瓦尔抱怨道:“我们又得讨论这没意思的话题了吗?”她转身对着艾娃,“每天,从早到晚,大家就坐在雷曼餐厅,喝着咖啡,抽着烟,捶胸悲叹,探索我们的灵魂,只为搞清楚我们他妈的为什么来这里。”

“好吧,我也在想,你们为什么来这里。这个地方这么可怕,”艾娃哆嗦了一下说,“谁也不和别人说话,即便说话,也总是谈一些奇怪的事情。”

“可你们为什么不离开呢?”克丽丝看着她们,又转身问她母亲,“你为什么不在乡间买一座大农场呀?我喜欢在乡下和猪啊牛啊什么的生活在一起。”

“确实。”伊索插了一句。

“我们大家可以住在一起。我真的很喜欢住在公社[22]里,只是有些人太古怪了。但如果和你们住在一起就太好了。我们可以轮流劈柴什么的。”

“克丽丝,你不知道‘什么的’不是‘等等’的同义词吗?”瓦尔说。

“艾娃可以跳一整天的舞,伊索可以滑一整天的雪,妈可以每天早晨出门改变世界,米拉可以坐下来想想自己要做什么,我呢就去骑马。”

大家都觉得那样太好了,马上开始着手规划:房屋的大小、位置,要养什么动物,谁负责养哪种动物。她们因为猪而争论起来,伊索坚持认为它们很干净,艾娃则坚决不愿意养。她们还因为其他的家务琐事争执不休,艾娃坚决不做那些事。她唯一愿意做的就是喂鸡。

“我喜欢小鸡,”她叹息道,“它们会叽叽叫。”

这些争论最终以捧腹大笑告终。她们感叹人类实现社会和谐真是很难。

她们走后,米拉洗了碗,拿了一瓶白兰地到客厅。她关掉灯,坐在窗边,呼吸着十月份寒冷而潮湿的空气。楼下的过道里传来一个男人的脚步声。她听着,直到那声音消失。

她的胸中涌起一种充实、鲜活而又奇怪的感觉。她在想伊索和艾娃之间的关系,伊索就像艾娃的母亲。还有克丽丝列出的那些名字,他们是瓦尔的情人吗?瓦尔会当着女儿的面把男人带回家吗?瓦尔不介意克丽丝那样说话吗?当然,她自己有时也那么说话。但克丽丝才十六岁啊。她思索着克丽丝提出的大家住在一起的建议。显然,那只是一个白日梦,但谈起这个话题时,为什么大家都感觉那么自由、那么兴奋呢?她觉得独身生活并不尽如人意,但也从未想过再婚。和那样一群朋友住在一起肯定很有趣,每天都有奇思妙想,充满了生气,不像男人们,只是一味地维护自己的尊严和观点。这样一个晚上,如果诺姆在场,他一定会对她们讨论的那些话题,说话的方式,那种随性、玩耍般的愉悦氛围,以及她们的一些观点——尤其是瓦尔的——感到震惊。他一定会站起身来,看看表,严肃地说明天还有要事要办,在八点半离开。

然而,这确实很有趣。她感觉精力充沛,充满了能量。她想开始工作。她感觉以前她极力压抑的东西正在逐步释放,那种自我压抑曾令她疲惫不堪。但具体是什么东西呢,她也说不清。她唯一能确定的是,和那些朋友在一起,她可以做到完完全全的真实。

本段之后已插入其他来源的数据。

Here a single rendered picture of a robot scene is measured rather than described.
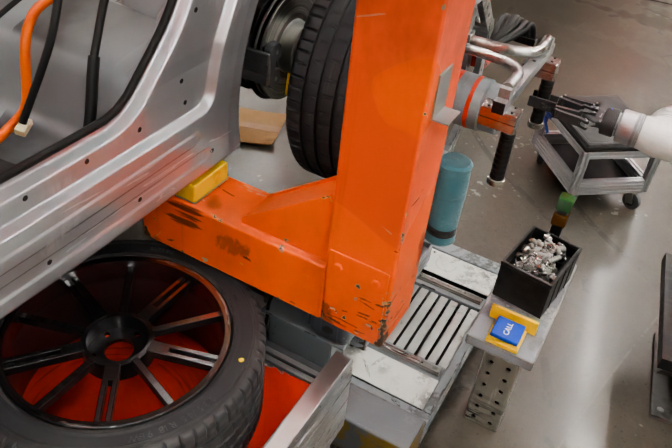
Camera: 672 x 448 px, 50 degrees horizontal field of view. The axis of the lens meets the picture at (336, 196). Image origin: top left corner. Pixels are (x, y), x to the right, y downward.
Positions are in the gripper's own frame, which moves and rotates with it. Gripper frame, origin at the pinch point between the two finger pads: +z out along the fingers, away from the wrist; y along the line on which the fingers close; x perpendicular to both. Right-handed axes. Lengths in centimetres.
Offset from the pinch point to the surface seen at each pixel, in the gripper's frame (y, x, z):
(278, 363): -76, -56, 34
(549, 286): -41, -27, -21
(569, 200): -16.2, -17.0, -16.5
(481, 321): -50, -38, -9
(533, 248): -29.5, -26.1, -13.0
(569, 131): 88, -52, 0
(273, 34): -30, 9, 69
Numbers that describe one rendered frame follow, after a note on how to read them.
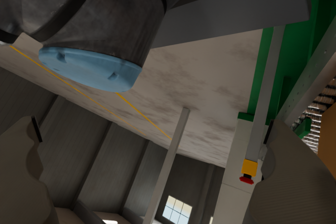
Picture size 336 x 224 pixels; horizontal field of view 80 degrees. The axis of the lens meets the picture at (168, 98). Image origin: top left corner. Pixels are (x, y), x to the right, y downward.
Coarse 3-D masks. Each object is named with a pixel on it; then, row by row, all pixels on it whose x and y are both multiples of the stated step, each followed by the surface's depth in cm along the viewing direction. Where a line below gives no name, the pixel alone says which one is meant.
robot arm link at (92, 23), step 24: (72, 0) 24; (96, 0) 26; (120, 0) 28; (144, 0) 32; (48, 24) 25; (72, 24) 25; (96, 24) 27; (120, 24) 29; (144, 24) 32; (48, 48) 27; (72, 48) 26; (96, 48) 27; (120, 48) 29; (144, 48) 33; (72, 72) 32; (96, 72) 28; (120, 72) 29
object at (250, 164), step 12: (276, 36) 130; (276, 48) 126; (276, 60) 123; (264, 72) 122; (264, 84) 119; (264, 96) 116; (264, 108) 113; (264, 120) 111; (252, 132) 110; (252, 144) 107; (252, 156) 105; (252, 168) 102
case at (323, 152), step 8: (328, 112) 103; (328, 120) 101; (320, 128) 109; (328, 128) 98; (320, 136) 106; (328, 136) 96; (320, 144) 104; (328, 144) 94; (320, 152) 101; (328, 152) 92; (328, 160) 90; (328, 168) 88
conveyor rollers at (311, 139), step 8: (328, 88) 93; (320, 96) 101; (328, 96) 100; (312, 104) 109; (320, 104) 108; (328, 104) 106; (304, 112) 118; (312, 112) 116; (320, 112) 114; (296, 120) 133; (312, 120) 124; (320, 120) 121; (312, 128) 136; (304, 136) 152; (312, 136) 150; (312, 144) 164
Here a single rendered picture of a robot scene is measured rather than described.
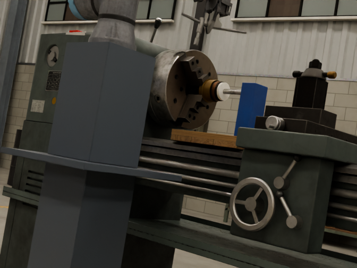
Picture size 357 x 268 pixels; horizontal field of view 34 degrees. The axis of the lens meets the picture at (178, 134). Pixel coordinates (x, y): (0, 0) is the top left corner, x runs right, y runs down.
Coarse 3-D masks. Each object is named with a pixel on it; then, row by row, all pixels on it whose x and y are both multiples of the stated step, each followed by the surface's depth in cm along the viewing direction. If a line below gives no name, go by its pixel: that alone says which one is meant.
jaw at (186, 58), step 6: (180, 54) 224; (186, 60) 220; (192, 60) 221; (186, 66) 222; (192, 66) 222; (186, 72) 224; (192, 72) 222; (198, 72) 221; (186, 78) 225; (192, 78) 223; (198, 78) 221; (204, 78) 221; (192, 84) 225; (198, 84) 223
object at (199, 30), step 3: (201, 18) 235; (204, 18) 235; (201, 21) 235; (204, 21) 235; (198, 24) 235; (201, 24) 235; (198, 27) 235; (201, 27) 235; (198, 30) 234; (201, 30) 235; (198, 33) 234; (198, 36) 234; (195, 39) 234; (198, 39) 234; (195, 42) 234; (198, 42) 234; (195, 45) 235
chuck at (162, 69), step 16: (160, 64) 223; (176, 64) 221; (208, 64) 234; (160, 80) 220; (176, 80) 222; (160, 96) 220; (176, 96) 222; (160, 112) 224; (176, 112) 223; (208, 112) 237; (192, 128) 231
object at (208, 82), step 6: (204, 84) 220; (210, 84) 219; (216, 84) 218; (204, 90) 220; (210, 90) 219; (216, 90) 217; (204, 96) 221; (210, 96) 219; (216, 96) 217; (210, 102) 224
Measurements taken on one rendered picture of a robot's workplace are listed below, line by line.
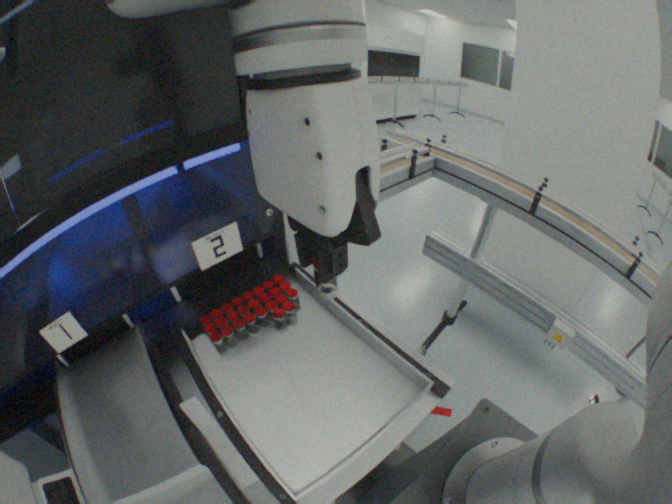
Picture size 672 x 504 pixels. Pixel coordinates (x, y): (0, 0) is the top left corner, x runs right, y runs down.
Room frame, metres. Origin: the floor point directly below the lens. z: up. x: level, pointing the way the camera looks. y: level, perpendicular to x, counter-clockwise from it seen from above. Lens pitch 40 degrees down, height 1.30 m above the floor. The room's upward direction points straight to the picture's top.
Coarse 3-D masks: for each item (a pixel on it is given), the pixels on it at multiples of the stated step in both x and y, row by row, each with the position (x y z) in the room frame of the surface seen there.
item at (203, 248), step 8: (232, 224) 0.38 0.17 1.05; (216, 232) 0.36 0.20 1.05; (224, 232) 0.37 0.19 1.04; (232, 232) 0.38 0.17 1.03; (200, 240) 0.34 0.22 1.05; (208, 240) 0.35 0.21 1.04; (216, 240) 0.35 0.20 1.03; (224, 240) 0.36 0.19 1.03; (232, 240) 0.37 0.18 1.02; (240, 240) 0.38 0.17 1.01; (200, 248) 0.33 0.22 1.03; (208, 248) 0.34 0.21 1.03; (224, 248) 0.36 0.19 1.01; (232, 248) 0.37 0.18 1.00; (240, 248) 0.38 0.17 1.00; (200, 256) 0.33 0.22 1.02; (208, 256) 0.34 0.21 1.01; (224, 256) 0.36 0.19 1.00; (200, 264) 0.33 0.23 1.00; (208, 264) 0.34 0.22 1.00
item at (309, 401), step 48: (288, 336) 0.28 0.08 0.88; (336, 336) 0.28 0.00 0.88; (240, 384) 0.17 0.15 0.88; (288, 384) 0.18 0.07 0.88; (336, 384) 0.18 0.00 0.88; (384, 384) 0.18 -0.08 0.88; (432, 384) 0.16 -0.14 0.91; (240, 432) 0.08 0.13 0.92; (288, 432) 0.10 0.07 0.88; (336, 432) 0.10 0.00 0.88; (384, 432) 0.09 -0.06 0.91; (288, 480) 0.02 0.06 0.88
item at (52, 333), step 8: (56, 320) 0.13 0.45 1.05; (64, 320) 0.14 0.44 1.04; (72, 320) 0.15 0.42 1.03; (48, 328) 0.12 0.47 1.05; (56, 328) 0.13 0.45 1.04; (72, 328) 0.15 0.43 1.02; (80, 328) 0.16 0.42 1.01; (48, 336) 0.11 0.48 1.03; (56, 336) 0.12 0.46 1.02; (64, 336) 0.13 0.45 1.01; (72, 336) 0.14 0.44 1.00; (80, 336) 0.15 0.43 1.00; (56, 344) 0.11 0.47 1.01; (64, 344) 0.12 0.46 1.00
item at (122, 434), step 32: (96, 352) 0.18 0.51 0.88; (128, 352) 0.20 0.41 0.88; (64, 384) 0.07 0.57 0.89; (96, 384) 0.10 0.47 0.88; (128, 384) 0.13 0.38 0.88; (160, 384) 0.14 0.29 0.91; (64, 416) 0.00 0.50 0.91; (96, 416) 0.04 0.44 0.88; (128, 416) 0.07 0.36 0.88; (160, 416) 0.09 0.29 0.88; (96, 448) -0.03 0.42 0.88; (128, 448) 0.01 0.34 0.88; (160, 448) 0.03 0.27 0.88; (192, 448) 0.04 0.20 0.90; (96, 480) -0.09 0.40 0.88; (128, 480) -0.05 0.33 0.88; (160, 480) -0.03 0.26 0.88
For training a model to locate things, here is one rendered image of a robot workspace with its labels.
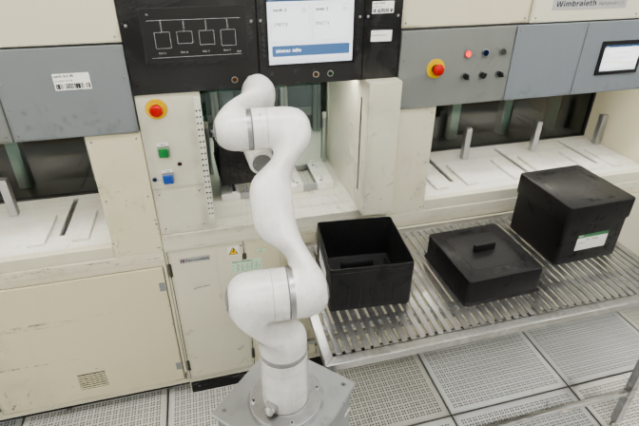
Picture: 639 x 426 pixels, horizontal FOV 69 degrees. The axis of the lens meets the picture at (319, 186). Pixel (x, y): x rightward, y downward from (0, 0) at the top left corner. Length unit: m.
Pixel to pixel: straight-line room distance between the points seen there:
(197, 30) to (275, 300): 0.86
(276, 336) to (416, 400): 1.31
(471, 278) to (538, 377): 1.06
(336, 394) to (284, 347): 0.29
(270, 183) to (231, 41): 0.61
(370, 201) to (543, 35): 0.87
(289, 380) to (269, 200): 0.45
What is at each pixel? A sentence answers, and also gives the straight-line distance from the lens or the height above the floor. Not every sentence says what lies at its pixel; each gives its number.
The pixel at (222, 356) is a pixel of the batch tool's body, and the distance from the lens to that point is 2.24.
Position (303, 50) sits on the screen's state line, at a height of 1.51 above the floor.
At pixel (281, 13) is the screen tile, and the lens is 1.54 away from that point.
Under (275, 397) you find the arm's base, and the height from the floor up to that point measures 0.84.
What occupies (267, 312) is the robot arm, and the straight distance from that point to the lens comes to 1.05.
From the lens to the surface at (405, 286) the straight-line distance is 1.58.
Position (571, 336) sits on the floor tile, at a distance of 2.87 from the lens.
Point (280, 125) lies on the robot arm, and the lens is 1.08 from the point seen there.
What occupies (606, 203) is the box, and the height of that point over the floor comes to 1.01.
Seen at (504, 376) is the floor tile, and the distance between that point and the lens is 2.54.
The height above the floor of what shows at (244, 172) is 0.99.
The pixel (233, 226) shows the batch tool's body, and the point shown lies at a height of 0.87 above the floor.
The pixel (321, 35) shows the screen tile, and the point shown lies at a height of 1.56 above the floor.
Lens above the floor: 1.86
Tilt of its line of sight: 29 degrees down
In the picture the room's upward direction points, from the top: straight up
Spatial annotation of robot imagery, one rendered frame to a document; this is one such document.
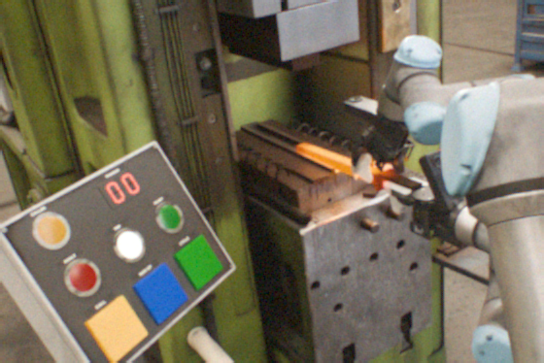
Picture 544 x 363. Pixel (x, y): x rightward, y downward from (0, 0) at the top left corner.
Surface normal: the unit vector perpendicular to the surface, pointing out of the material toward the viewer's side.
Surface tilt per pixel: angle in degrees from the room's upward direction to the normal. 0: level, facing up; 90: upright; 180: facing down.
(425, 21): 90
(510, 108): 37
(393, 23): 90
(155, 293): 60
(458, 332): 0
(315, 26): 90
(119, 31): 90
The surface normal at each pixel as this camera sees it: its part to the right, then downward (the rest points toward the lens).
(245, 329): 0.53, 0.31
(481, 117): -0.11, -0.39
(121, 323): 0.66, -0.33
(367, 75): -0.84, 0.33
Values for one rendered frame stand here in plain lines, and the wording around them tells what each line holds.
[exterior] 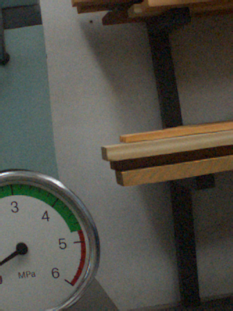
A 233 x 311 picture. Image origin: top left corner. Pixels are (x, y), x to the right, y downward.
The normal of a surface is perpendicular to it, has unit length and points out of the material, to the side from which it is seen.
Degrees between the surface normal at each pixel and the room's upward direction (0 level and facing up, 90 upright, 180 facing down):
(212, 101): 90
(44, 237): 90
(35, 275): 90
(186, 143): 90
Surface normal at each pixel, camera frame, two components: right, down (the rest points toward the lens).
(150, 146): 0.13, 0.00
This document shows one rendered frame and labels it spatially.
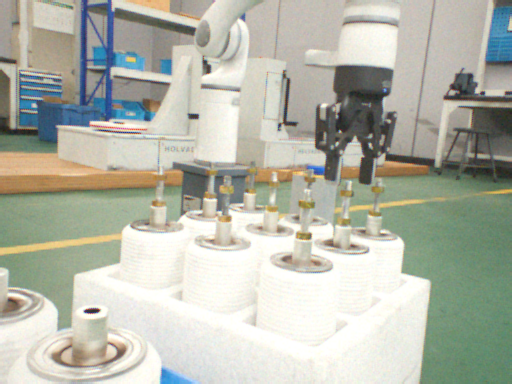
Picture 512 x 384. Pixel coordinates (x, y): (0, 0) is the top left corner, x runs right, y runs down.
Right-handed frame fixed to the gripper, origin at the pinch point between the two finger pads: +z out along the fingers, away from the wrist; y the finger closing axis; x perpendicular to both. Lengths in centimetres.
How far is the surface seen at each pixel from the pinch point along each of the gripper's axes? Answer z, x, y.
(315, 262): 9.9, -4.5, -9.9
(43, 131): 30, 474, 107
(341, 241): 9.0, -0.8, -1.2
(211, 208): 8.6, 21.3, -7.8
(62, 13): -103, 628, 175
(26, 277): 36, 78, -19
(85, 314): 7.1, -13.6, -41.4
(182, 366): 23.8, 4.0, -22.0
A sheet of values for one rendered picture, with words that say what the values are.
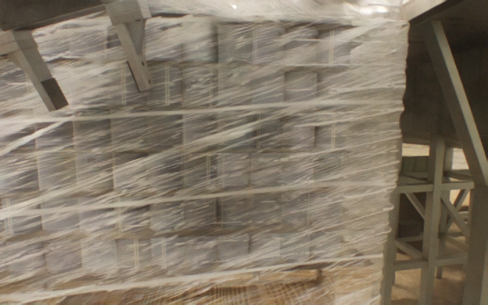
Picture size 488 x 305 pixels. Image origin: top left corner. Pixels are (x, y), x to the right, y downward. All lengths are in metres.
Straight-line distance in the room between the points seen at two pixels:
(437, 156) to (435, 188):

她又想起了瓦尔和克丽丝。在她们的调侃和争吵背后,你能感觉到亲近与信任,似乎很令人羡慕。而如今,对于自己的儿子,那两个从她身体里钻出来的婴儿,她深爱着的孩子,她几乎一点儿都不了解。她回忆起自己看着他们蹒跚学步,回忆起他们放学回家后第一次念出书本第一页的单词,回忆起他们用清澈的眼睛看着她,给她讲学校发生的事,她想起了那时自己心里的感觉。她回忆起自己将脸埋进他们的床单,闻他们身体的气息。

而现在呢?她每周会给他们写信,都是一些简短而礼貌的信,和他们谈谈天气,谈谈她正在看的书,告诉他们她去了哪里。刚开学的时候,他们每人会给她回一封简短的信,后来就再没写过。也许他们并不因为离开她而感到难过。因为诺姆离开后的头几个月,她真的太可怕了,从那之后,他们就和她保持着距离。她心中五味杂陈:他们是诺姆的孩子,长得像诺姆,所以她对他们感到愤怒;她因自己的失败而对他们心存愧疚——如果她表现得好一些,她和诺姆的婚姻也不至于瓦解;她心中满是愤恨。诺姆离开后,她的地位更加显而易见:一座房子和两个孩子的仆人。也许他们喜欢这样?是的,她有这种感觉,也许更甚。所以,她抛弃了他们,不是肉体上的抛弃,而是心理上的抛弃。如今肉体上她也抛弃了他们。

她猛然悲从心来。她无法道歉,也无法回到他们身边,更无法抹去他们的记忆。这世上没有公平,但也许仍旧有爱。

于是她决定和他们一起过感恩节。